**TASK DETAILS**
From the entries that follow, list every line in which the string "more" appears.

[DATA TO EXAMINE Boundary: Start]

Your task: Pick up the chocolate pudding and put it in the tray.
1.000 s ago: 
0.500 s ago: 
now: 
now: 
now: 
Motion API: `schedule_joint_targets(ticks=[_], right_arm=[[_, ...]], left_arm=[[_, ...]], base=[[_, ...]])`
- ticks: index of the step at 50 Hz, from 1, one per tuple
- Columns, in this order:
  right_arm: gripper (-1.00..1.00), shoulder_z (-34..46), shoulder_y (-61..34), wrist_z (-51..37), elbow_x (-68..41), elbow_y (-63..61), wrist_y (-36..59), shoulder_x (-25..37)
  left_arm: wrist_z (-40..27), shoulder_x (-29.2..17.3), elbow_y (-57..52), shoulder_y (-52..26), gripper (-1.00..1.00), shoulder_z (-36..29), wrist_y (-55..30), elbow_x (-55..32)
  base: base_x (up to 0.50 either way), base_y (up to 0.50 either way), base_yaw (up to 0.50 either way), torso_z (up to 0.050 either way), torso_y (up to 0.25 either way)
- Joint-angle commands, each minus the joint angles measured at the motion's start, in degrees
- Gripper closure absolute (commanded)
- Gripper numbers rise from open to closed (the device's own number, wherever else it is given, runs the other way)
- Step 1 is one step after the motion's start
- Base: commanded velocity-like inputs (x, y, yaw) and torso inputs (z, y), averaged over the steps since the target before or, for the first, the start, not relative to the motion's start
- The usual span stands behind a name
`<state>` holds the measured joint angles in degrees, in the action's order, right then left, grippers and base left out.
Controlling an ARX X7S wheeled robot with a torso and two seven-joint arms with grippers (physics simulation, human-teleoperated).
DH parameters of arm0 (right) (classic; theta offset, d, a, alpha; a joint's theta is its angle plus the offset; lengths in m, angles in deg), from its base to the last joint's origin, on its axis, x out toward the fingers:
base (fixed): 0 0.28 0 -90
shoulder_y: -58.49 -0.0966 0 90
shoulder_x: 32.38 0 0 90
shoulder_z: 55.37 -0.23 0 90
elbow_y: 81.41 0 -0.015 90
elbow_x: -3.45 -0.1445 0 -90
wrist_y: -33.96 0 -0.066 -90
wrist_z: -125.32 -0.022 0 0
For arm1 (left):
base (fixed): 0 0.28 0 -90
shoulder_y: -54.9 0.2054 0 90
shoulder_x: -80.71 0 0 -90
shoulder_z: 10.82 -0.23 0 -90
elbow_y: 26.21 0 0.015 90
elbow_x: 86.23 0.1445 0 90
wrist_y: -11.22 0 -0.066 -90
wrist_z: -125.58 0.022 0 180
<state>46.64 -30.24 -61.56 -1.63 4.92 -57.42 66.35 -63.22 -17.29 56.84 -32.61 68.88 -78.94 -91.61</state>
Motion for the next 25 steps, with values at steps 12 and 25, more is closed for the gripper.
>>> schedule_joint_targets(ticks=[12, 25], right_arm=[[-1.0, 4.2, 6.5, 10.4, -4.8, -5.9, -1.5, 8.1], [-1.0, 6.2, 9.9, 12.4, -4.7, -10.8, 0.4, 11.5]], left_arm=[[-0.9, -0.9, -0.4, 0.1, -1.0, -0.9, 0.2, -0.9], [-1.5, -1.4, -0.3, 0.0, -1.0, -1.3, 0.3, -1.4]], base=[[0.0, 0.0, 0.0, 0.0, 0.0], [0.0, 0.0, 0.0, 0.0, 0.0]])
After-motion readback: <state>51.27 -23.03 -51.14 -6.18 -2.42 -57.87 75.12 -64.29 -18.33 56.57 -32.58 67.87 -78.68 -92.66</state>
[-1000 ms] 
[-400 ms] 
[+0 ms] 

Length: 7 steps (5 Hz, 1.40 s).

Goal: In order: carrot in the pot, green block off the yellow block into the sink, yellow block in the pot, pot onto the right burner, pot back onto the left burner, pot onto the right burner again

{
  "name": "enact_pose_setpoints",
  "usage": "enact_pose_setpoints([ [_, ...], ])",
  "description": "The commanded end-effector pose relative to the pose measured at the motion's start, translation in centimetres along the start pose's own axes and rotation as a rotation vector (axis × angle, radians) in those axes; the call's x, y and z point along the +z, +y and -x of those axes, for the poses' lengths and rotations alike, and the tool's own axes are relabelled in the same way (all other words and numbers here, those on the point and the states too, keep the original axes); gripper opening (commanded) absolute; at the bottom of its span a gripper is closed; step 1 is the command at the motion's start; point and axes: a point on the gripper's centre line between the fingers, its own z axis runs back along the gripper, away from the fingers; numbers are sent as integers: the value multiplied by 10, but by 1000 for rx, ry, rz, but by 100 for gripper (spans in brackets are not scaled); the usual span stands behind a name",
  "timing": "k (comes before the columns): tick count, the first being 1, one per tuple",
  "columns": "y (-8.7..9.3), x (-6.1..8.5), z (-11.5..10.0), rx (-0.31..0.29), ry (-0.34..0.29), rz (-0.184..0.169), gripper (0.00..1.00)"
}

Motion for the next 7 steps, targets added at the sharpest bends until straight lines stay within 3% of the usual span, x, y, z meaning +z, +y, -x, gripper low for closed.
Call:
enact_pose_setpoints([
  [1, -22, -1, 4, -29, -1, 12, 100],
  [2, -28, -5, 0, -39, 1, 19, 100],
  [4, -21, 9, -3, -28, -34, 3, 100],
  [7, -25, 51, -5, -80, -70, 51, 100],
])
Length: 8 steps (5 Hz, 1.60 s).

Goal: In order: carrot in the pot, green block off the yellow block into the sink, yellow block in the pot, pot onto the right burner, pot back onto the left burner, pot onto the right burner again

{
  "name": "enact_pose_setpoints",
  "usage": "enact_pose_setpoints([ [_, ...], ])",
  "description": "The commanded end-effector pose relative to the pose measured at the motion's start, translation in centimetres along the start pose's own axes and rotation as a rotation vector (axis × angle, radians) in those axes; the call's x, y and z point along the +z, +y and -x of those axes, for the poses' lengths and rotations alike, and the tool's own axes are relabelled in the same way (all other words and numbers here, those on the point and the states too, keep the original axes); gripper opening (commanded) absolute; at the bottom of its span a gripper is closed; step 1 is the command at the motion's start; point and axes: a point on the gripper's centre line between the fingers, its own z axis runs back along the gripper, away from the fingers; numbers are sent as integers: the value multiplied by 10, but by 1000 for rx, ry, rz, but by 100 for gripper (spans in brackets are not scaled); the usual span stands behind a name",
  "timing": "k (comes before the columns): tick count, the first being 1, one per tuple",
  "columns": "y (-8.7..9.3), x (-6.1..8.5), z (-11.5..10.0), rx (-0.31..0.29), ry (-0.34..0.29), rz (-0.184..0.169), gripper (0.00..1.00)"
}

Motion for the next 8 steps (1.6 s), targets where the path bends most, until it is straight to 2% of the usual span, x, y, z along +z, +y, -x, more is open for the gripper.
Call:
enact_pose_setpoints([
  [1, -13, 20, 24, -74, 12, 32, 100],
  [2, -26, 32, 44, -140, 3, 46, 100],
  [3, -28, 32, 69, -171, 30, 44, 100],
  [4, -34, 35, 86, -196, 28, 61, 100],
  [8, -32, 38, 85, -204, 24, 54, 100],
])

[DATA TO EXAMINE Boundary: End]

**WRITTEN SOLUTION**
Motion for the next 25 steps, with values at steps 12 and 25, more is closed for the gripper.
Motion for the next 8 steps (1.6 s), targets where the path bends most, until it is straight to 2% of the usual span, x, y, z along +z, +y, -x, more is open for the gripper.

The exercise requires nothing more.